Starting at the line with "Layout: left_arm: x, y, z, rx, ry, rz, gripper" and going on through the line with "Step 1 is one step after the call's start", reproduce each line in the records below exactly and nothing more.

[[ STUDY MATERIAL, beginning ]]

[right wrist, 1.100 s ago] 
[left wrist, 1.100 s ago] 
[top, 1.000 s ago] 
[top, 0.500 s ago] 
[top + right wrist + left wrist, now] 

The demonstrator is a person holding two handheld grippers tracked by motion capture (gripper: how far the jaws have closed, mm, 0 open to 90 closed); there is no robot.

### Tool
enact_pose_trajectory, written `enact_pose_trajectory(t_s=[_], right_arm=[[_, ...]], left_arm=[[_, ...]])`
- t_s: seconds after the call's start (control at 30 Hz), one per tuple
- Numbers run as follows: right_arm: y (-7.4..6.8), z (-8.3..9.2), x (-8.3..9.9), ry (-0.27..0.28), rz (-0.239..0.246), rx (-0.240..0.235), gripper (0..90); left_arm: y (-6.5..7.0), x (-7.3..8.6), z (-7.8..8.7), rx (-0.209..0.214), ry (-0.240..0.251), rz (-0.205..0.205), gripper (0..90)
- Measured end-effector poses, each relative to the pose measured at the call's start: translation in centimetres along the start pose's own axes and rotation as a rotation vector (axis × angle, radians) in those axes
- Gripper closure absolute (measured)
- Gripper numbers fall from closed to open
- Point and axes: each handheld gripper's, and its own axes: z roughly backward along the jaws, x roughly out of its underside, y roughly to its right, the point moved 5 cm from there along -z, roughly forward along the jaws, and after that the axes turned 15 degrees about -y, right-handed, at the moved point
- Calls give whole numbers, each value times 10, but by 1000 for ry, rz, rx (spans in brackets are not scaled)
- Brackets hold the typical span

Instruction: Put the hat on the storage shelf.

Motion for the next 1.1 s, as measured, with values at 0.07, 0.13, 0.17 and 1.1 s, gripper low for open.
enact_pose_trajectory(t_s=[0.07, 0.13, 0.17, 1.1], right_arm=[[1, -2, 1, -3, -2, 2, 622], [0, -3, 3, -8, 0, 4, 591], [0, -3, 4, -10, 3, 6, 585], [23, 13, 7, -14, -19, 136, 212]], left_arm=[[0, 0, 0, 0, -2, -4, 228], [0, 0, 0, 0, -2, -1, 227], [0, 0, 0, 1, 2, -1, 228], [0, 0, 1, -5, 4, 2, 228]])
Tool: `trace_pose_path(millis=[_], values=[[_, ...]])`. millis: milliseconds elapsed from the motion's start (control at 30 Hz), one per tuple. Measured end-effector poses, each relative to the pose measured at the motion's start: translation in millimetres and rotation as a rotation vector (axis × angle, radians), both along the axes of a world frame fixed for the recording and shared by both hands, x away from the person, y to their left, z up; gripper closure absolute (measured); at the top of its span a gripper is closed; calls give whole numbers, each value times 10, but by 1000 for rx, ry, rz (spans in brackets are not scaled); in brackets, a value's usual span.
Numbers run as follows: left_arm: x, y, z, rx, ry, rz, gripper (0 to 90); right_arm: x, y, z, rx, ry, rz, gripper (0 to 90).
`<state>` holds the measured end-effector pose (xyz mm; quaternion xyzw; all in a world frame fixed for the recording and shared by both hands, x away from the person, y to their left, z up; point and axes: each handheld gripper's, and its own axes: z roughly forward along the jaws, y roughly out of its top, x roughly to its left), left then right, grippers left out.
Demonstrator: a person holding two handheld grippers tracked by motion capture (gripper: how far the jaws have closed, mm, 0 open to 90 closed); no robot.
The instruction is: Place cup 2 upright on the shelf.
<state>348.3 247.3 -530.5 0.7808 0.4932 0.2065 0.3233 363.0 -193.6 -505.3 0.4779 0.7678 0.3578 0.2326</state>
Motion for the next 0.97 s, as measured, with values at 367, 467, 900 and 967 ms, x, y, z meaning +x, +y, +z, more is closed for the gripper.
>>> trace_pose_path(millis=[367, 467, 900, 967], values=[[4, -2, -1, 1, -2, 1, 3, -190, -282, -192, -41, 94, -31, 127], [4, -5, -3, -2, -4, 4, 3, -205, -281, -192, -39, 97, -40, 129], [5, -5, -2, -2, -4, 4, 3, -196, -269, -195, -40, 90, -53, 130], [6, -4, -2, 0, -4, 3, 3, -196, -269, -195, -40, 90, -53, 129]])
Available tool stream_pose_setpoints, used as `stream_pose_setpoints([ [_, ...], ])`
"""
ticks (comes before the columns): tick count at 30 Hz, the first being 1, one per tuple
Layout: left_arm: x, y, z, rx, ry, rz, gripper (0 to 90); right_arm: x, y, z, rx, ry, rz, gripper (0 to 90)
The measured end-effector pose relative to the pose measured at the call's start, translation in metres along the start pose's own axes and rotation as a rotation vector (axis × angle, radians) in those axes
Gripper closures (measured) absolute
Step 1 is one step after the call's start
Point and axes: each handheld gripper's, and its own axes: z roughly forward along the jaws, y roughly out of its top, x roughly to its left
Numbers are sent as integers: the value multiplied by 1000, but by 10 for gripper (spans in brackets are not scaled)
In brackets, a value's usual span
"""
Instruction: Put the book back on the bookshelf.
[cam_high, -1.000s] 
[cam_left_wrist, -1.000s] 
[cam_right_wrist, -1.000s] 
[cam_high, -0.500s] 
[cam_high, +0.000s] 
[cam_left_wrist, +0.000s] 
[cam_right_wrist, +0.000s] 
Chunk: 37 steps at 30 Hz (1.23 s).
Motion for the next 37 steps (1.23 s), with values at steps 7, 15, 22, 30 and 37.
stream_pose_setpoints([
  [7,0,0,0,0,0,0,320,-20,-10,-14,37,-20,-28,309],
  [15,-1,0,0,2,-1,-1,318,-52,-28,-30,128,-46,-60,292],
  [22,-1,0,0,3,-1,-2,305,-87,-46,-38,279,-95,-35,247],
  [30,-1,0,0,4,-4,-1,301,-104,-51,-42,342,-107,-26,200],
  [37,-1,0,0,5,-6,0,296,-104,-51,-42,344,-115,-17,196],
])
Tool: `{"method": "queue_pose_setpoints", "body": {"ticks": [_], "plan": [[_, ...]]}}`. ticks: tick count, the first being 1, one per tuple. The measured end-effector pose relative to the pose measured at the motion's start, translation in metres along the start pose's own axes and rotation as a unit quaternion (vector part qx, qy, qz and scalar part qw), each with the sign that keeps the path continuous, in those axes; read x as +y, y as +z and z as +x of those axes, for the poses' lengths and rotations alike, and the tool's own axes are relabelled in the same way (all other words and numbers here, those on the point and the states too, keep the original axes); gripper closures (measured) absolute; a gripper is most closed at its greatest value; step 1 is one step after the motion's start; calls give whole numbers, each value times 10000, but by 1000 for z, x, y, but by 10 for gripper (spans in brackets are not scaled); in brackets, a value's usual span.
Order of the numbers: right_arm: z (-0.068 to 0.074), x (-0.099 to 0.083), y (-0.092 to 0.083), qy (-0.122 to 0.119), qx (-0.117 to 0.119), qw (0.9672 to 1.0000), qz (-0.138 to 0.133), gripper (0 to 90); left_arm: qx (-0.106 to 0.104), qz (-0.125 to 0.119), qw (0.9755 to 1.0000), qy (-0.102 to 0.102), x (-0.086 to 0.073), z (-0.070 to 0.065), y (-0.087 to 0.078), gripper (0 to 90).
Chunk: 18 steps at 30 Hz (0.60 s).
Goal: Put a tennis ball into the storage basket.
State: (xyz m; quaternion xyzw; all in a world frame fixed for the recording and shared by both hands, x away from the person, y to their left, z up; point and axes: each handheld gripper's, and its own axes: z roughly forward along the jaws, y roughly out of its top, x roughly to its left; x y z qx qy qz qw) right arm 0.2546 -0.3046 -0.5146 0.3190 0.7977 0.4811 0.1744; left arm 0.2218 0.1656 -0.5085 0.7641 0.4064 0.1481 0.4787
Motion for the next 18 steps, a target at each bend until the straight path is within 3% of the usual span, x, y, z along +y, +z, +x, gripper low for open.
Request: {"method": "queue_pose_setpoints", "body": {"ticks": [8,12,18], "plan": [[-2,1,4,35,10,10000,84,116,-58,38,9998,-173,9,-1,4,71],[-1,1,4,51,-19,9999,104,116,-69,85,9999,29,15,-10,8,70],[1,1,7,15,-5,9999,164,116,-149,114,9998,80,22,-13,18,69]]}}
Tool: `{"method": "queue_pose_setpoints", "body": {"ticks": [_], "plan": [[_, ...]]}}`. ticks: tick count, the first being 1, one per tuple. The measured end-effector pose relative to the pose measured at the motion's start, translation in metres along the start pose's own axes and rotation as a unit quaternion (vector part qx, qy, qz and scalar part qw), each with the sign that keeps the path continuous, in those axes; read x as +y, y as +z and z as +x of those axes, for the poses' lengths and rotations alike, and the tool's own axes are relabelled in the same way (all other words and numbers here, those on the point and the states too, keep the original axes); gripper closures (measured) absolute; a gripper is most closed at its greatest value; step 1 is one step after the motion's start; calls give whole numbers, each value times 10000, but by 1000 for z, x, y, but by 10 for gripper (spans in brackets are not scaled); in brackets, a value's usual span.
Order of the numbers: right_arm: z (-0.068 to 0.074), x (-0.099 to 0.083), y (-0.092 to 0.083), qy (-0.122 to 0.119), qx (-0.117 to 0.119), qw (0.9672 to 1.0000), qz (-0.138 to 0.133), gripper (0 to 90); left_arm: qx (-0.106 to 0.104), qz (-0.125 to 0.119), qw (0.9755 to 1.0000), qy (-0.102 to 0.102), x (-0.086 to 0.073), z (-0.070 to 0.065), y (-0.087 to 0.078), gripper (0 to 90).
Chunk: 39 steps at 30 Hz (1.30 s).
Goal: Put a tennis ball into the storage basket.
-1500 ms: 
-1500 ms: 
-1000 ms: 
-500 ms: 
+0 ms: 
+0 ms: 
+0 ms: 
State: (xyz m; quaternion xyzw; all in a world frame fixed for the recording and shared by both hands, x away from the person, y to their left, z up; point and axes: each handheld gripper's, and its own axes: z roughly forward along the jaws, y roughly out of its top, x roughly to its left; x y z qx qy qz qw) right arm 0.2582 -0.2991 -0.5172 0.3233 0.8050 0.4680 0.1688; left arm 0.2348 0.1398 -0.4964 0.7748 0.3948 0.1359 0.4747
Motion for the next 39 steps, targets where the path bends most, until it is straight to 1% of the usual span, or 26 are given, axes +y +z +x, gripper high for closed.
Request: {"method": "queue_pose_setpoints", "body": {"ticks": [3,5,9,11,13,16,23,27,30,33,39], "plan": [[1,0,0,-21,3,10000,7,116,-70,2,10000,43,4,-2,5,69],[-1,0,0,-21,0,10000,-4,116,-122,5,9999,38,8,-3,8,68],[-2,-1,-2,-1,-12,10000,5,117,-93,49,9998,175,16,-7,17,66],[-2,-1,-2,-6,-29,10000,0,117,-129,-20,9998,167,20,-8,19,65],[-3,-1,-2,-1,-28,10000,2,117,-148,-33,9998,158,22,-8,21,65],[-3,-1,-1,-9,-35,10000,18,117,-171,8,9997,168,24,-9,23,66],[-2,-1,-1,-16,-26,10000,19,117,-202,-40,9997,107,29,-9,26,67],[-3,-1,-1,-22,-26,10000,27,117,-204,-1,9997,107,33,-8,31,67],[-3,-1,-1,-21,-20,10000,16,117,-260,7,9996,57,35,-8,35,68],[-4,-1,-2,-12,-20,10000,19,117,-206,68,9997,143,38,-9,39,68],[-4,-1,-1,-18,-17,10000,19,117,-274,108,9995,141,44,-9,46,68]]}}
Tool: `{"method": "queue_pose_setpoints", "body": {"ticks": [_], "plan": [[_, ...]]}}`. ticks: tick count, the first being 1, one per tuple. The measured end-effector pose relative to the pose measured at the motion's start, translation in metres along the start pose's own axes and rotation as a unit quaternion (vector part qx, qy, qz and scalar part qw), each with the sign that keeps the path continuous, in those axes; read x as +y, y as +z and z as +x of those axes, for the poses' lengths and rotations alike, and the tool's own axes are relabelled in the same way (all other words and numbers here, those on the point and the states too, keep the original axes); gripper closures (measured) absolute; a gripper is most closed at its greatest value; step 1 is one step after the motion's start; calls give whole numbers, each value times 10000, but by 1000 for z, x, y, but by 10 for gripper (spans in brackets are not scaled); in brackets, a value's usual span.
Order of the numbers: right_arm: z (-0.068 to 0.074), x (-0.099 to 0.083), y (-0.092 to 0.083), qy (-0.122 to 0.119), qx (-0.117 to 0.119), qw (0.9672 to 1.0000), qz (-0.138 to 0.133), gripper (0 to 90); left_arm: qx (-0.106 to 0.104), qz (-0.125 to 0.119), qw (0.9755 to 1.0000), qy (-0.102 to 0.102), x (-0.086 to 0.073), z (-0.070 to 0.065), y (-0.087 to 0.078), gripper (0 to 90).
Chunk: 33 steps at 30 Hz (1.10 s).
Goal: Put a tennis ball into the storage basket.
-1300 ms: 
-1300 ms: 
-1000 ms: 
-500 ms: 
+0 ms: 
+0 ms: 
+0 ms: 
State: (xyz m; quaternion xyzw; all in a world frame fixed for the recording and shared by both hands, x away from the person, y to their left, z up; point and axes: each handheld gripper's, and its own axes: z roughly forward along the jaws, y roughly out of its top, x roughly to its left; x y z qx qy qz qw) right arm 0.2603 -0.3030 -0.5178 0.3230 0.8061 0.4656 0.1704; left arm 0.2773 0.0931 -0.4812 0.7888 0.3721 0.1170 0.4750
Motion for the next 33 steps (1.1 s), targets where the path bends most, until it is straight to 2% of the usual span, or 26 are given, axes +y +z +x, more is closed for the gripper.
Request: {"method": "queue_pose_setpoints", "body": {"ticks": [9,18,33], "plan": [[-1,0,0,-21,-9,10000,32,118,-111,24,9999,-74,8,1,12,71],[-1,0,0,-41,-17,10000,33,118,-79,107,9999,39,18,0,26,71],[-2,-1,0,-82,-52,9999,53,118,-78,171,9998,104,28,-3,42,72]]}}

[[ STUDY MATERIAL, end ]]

RESULT OF THE TASK.
Layout: left_arm: x, y, z, rx, ry, rz, gripper (0 to 90); right_arm: x, y, z, rx, ry, rz, gripper (0 to 90)
The measured end-effector pose relative to the pose measured at the call's start, translation in metres along the start pose's own axes and rotation as a rotation vector (axis × angle, radians) in those axes
Gripper closures (measured) absolute
Step 1 is one step after the call's start

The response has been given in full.